As an immediate family member, you have the benefit of communicating directly with the people planning the funeral. But knowing how to send funeral flowers, or whether you should at all, can be even more complicated.

As immediate family, you might be involved in setting up the funeral yourself. If you are, you can help order larger arrangements like standing sprays and casket sprays.

You could also be an immediate family member who’s not involved in planning or setting up the funeral. In that case, you still might want to send a funeral arrangement. You can send a small, medium, or large floral arrangement, or you can hand-deliver an arrangement to the funeral.

IF YOU’RE EXTENDED FAMILY

As an extended family member, you can send a floral arrangement to the family home, if you wish. Alternatively, you can have your funeral flower arrangement delivered to the funeral venue by the florist.

IF YOU’RE ESTRANGED FAMILY

If you haven’t spoken to the deceased in a long time, you can still send a floral arrangement. Flowers aren’t just for the person who passed away—they’re also a show of support for the grieving family. And sending a thoughtful arrangement of funeral flowers, along with a simple sympathy note, can show the family you still care.

IF YOU’RE FRIENDS

Losing a close friend can be just as painful as losing a member of your family.
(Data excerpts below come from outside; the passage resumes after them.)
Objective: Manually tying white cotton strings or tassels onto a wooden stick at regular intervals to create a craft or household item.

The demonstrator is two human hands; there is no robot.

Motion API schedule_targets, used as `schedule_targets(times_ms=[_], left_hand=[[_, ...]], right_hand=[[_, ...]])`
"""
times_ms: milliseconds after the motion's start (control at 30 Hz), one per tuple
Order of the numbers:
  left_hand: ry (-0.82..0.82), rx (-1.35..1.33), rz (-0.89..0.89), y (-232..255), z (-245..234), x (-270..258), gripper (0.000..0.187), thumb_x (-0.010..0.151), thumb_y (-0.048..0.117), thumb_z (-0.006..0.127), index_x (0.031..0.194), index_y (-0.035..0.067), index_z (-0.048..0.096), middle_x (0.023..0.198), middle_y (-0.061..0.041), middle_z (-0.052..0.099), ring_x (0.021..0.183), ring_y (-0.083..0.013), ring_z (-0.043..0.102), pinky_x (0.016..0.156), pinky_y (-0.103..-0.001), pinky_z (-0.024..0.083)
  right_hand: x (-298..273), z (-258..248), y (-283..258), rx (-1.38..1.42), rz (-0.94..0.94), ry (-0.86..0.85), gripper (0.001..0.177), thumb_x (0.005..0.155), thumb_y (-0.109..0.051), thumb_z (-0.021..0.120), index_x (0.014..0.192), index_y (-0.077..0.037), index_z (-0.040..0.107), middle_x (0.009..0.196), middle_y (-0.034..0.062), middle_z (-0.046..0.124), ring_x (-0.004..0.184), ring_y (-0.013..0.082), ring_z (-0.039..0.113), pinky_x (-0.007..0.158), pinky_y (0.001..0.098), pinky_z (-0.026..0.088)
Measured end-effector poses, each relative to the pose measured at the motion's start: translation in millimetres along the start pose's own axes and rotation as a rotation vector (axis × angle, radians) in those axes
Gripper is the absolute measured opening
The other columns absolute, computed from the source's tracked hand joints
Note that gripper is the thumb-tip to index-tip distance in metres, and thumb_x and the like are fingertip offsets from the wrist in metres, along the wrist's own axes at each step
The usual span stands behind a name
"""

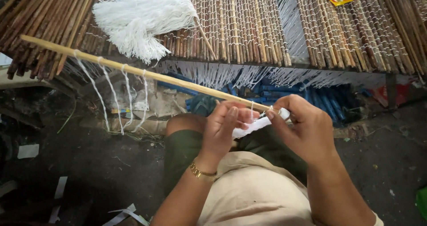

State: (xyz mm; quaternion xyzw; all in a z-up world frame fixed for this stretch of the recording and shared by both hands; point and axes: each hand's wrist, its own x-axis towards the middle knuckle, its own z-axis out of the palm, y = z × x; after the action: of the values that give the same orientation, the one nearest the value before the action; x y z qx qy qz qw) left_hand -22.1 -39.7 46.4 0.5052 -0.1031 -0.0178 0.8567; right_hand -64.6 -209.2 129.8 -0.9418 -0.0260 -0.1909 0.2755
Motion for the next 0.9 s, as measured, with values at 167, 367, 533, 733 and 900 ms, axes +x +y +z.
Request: schedule_targets(times_ms=[167, 367, 533, 733, 900], left_hand=[[-0.118, 0.584, 0.295, -12, -1, -2, 0.031, 0.095, 0.048, 0.069, 0.104, 0.019, 0.075, 0.078, -0.005, 0.064, 0.081, -0.0249, 0.068, 0.12, -0.05, 0.017], [0.174, 0.164, 0.171, -3, 0, -4, 0.032, 0.105, 0.036, 0.052, 0.091, 0.011, 0.067, 0.075, -0.006, 0.073, 0.076, -0.0137, 0.064, 0.08, -0.029, 0.047], [0.021, 0.524, 0.433, -15, 12, 0, 0.02, 0.096, 0.028, 0.067, 0.095, 0.009, 0.072, 0.078, -0.014, 0.068, 0.078, -0.0331, 0.068, 0.091, -0.04, 0.047], [0.005, 0.396, 0.431, 4, -5, 5, 0.029, 0.105, 0.026, 0.052, 0.087, 0.013, 0.07, 0.079, -0.003, 0.075, 0.076, -0.021, 0.071, 0.084, -0.033, 0.052], [-0.085, 0.711, 0.542, -1, 2, 5, 0.023, 0.094, 0.039, 0.073, 0.096, 0.015, 0.072, 0.078, -0.004, 0.073, 0.069, -0.0259, 0.068, 0.11, -0.045, 0.034]], right_hand=[[6, -4, -14, 0.098, -0.036, -0.042, 0.018, 0.104, -0.023, 0.059, 0.095, -0.019, 0.074, 0.065, 0.0079, 0.064, 0.057, 0.0327, 0.064, 0.056, 0.0398, 0.052], [4, -7, -9, 0.138, -0.075, -0.076, 0.009, 0.098, -0.011, 0.066, 0.094, -0.012, 0.074, 0.069, 0.0108, 0.069, 0.053, 0.0306, 0.064, 0.052, 0.0364, 0.053], [9, -7, -15, 0.186, -0.134, -0.108, 0.012, 0.101, -0.009, 0.059, 0.095, -0.008, 0.07, 0.076, 0.0125, 0.07, 0.057, 0.0344, 0.066, 0.05, 0.0396, 0.053], [3, -5, -3, 0.177, -0.154, -0.096, 0.013, 0.099, -0.007, 0.062, 0.087, -0.007, 0.067, 0.082, 0.008, 0.072, 0.053, 0.0266, 0.061, 0.046, 0.0332, 0.049], [7, -4, -2, 0.192, -0.195, -0.1, 0.009, 0.098, -0.005, 0.062, 0.091, -0.007, 0.067, 0.086, 0.0087, 0.072, 0.059, 0.0293, 0.066, 0.049, 0.0348, 0.051]])
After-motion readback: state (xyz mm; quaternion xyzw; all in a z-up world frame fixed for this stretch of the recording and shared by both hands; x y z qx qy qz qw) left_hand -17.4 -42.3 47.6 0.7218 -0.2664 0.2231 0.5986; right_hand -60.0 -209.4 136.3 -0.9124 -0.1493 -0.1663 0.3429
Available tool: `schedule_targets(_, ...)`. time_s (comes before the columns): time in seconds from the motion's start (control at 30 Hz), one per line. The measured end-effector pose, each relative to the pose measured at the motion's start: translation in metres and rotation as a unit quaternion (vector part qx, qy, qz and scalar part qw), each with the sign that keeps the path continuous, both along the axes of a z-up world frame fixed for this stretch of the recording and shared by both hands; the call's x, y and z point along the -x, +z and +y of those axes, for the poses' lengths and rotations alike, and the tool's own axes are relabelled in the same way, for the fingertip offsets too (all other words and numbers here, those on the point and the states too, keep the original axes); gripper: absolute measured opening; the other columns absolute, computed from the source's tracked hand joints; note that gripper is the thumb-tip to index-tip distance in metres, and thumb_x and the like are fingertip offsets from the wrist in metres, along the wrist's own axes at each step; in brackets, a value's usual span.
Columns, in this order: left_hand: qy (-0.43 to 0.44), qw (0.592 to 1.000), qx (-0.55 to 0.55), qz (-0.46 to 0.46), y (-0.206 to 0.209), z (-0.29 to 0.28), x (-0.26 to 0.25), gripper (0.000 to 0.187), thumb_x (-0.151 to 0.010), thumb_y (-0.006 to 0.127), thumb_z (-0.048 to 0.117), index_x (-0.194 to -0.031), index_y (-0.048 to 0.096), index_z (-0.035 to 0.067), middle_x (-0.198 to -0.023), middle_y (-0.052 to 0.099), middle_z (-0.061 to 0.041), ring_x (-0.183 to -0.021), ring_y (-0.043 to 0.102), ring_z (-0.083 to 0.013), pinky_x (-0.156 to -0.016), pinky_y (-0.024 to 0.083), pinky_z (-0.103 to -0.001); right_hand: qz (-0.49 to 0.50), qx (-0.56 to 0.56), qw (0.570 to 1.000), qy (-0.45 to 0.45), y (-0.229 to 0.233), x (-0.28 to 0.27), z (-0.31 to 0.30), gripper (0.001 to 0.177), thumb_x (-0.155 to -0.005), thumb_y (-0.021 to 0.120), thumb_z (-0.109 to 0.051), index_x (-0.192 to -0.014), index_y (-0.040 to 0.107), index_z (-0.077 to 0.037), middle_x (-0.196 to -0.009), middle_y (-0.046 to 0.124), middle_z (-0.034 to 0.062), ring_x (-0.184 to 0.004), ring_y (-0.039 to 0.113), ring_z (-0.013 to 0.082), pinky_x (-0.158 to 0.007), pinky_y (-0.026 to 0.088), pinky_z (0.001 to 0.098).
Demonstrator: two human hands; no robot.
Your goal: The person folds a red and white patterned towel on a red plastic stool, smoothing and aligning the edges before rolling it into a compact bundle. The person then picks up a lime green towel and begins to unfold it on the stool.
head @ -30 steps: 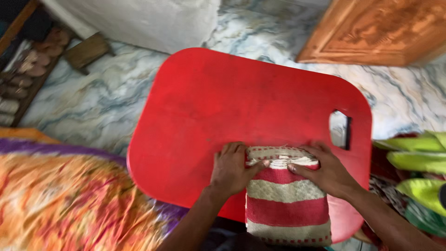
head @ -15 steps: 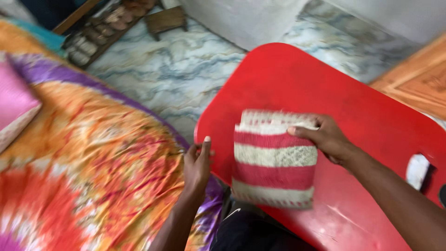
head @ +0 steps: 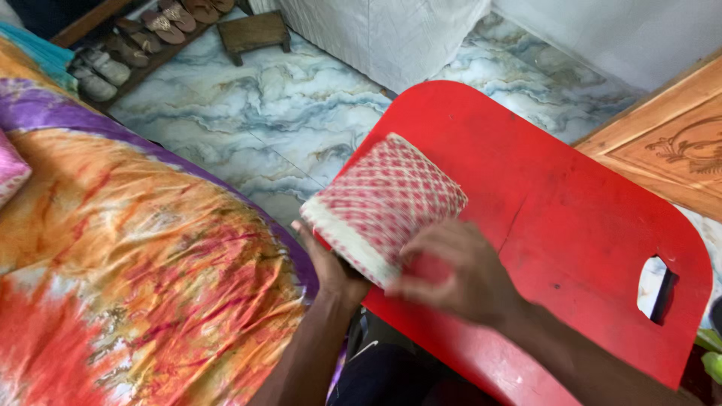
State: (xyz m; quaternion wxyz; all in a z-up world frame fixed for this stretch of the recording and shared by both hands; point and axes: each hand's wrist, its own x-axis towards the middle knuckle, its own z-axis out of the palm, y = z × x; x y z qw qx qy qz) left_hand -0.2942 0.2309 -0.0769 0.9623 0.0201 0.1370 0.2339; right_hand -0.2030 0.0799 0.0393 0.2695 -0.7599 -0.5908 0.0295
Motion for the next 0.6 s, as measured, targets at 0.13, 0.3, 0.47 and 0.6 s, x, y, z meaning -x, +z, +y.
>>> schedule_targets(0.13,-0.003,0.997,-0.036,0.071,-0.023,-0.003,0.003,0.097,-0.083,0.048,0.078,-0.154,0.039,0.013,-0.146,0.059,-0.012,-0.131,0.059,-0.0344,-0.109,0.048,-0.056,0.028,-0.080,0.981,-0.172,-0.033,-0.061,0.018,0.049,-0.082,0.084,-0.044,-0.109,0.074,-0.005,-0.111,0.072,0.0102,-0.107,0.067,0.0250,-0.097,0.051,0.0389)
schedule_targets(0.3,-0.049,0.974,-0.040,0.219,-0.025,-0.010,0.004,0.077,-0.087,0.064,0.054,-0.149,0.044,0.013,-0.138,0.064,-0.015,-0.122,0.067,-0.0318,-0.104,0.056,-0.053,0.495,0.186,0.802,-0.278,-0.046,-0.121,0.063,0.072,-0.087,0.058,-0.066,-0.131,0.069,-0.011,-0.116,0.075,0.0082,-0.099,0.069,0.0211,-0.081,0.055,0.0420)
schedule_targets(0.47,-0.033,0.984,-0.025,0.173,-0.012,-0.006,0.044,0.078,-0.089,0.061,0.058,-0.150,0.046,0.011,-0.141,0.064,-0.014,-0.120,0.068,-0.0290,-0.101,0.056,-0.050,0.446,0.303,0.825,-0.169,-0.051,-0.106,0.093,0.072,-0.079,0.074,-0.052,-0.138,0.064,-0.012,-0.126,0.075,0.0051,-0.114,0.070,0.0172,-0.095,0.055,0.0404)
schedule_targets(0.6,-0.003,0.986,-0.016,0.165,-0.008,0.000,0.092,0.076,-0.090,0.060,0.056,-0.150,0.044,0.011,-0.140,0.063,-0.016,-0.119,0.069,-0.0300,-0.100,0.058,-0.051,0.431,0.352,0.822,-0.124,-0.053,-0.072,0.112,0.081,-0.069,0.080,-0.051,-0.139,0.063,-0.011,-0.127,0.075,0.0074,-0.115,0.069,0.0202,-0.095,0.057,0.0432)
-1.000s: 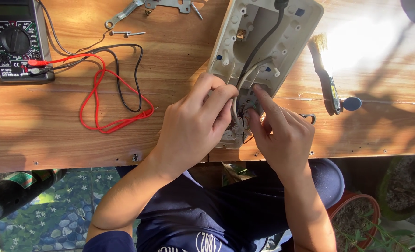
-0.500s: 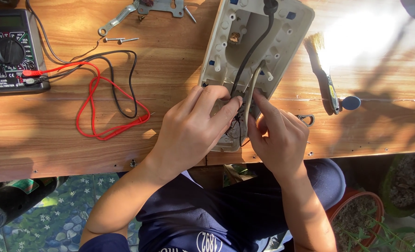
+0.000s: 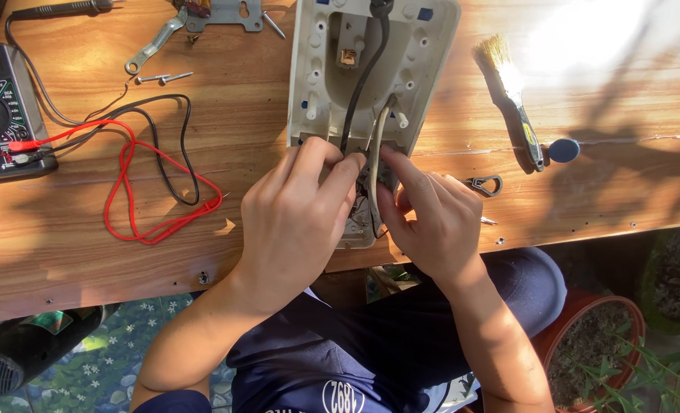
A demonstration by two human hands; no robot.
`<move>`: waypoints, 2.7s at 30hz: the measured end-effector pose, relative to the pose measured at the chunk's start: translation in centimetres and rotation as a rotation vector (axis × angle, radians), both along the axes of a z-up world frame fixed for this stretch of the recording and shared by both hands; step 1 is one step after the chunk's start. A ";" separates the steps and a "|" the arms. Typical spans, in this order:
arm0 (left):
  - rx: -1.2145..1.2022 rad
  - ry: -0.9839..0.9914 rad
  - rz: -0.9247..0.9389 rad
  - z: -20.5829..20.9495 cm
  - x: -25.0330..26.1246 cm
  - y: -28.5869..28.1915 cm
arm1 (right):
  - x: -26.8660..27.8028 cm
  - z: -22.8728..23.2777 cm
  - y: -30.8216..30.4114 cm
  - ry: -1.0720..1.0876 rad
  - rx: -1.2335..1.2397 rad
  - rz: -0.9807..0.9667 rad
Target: The person uses a screwdriver to loosen and tighten screws on a disassembled white plastic appliance casing. They then connect wires to a small metal component inside the casing and secure the connections.
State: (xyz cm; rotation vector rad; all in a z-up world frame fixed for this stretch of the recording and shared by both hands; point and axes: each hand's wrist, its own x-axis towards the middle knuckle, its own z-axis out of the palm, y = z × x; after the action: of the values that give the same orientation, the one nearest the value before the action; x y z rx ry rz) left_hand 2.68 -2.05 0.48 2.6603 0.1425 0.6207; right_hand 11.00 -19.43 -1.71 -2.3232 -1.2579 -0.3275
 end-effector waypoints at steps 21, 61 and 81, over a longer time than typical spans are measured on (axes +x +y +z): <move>0.151 -0.095 -0.173 0.4 -0.3 1.2 | -0.6 -0.3 0.6 -0.080 0.027 -0.036; -0.011 0.070 -0.016 0.3 -0.9 -0.4 | -0.6 0.2 0.7 -0.083 -0.004 -0.030; -0.047 0.277 0.071 0.2 0.6 -1.4 | -0.3 -0.2 0.3 -0.086 0.046 -0.049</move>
State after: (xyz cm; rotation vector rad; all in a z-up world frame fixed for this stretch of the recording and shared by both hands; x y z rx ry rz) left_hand 3.25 -3.45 0.71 2.6924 0.3262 0.2634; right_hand 10.74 -19.12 -1.93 -2.3254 -1.2225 -0.4729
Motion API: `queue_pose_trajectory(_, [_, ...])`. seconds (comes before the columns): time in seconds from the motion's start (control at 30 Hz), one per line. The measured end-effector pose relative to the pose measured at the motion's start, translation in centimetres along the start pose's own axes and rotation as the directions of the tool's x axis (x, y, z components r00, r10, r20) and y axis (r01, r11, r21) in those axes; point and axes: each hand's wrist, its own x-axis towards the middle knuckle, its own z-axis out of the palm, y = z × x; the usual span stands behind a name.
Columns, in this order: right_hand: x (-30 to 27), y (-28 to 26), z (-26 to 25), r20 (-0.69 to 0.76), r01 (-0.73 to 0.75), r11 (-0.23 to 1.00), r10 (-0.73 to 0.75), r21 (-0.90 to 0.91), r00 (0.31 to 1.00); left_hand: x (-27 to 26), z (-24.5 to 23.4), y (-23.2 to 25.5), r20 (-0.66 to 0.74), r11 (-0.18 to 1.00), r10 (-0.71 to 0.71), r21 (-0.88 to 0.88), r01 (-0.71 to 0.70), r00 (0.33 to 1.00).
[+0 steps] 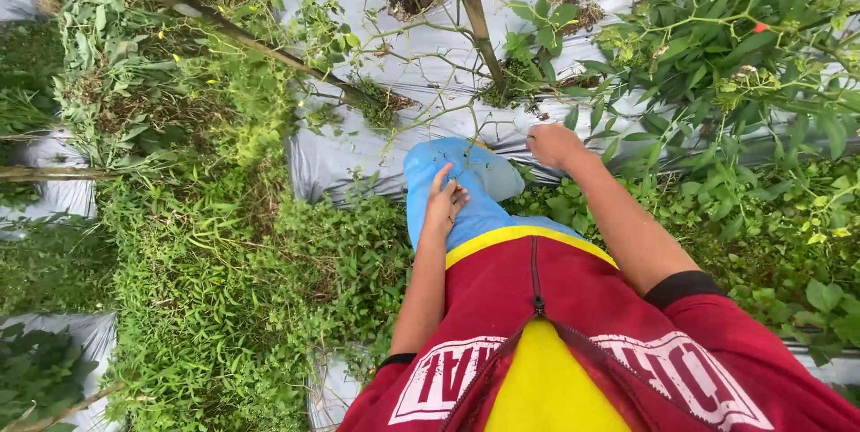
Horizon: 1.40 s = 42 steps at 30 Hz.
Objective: The person walks through a garden and picks small red and green chilies from the plants by hand. They move between different plants, reaching into the foliage to pluck the peppers and hold them in their hands.
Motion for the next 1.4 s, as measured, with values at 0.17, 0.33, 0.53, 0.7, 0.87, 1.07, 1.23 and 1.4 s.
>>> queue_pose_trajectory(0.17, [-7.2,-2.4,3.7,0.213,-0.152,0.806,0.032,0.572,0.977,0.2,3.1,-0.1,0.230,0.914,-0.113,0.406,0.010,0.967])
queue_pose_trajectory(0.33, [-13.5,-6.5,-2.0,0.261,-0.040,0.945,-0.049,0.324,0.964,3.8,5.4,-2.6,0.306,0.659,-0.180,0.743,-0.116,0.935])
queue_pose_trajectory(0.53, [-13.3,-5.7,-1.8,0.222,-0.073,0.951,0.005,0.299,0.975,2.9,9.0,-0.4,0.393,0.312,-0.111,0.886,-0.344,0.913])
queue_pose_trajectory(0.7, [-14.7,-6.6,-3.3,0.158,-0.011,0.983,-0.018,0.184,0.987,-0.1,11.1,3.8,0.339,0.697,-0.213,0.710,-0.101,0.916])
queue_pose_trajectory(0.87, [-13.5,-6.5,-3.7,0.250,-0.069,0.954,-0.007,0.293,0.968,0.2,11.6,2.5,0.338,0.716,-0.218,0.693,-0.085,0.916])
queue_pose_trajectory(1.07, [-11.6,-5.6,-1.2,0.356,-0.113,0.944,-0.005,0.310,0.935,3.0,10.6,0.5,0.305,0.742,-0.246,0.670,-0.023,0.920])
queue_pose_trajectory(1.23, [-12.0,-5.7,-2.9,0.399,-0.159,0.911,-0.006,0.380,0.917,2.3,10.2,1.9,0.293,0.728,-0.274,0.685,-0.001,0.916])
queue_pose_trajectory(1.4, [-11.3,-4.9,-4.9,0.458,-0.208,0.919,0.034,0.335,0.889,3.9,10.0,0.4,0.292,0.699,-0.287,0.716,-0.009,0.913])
But you might also want to show the deceased’s family how much you care for them and support them in their time of grief. Friends can send the same kinds of funeral flower arrangements as extended family. That includes small and medium floral baskets, as well as bouquets and wreaths.

IF YOU’RE COLLEAGUES

If you worked with the deceased, you can send a floral arrangement to the funeral, along with a brief message noting your relationship to the person. Try to keep your arrangement small in size, leaving the larger bouquets and arrangements to close family and friends.

Alternatively, you could come together with the entire workplace to send a larger or more elaborate funeral flower arrangement. This might be easier for the family to manage, with just one arrangement from all fo the deceased’s colleagues, rather than many small ones. At the same time, it sends a big message of support and love from all of the people the deceased worked with every day.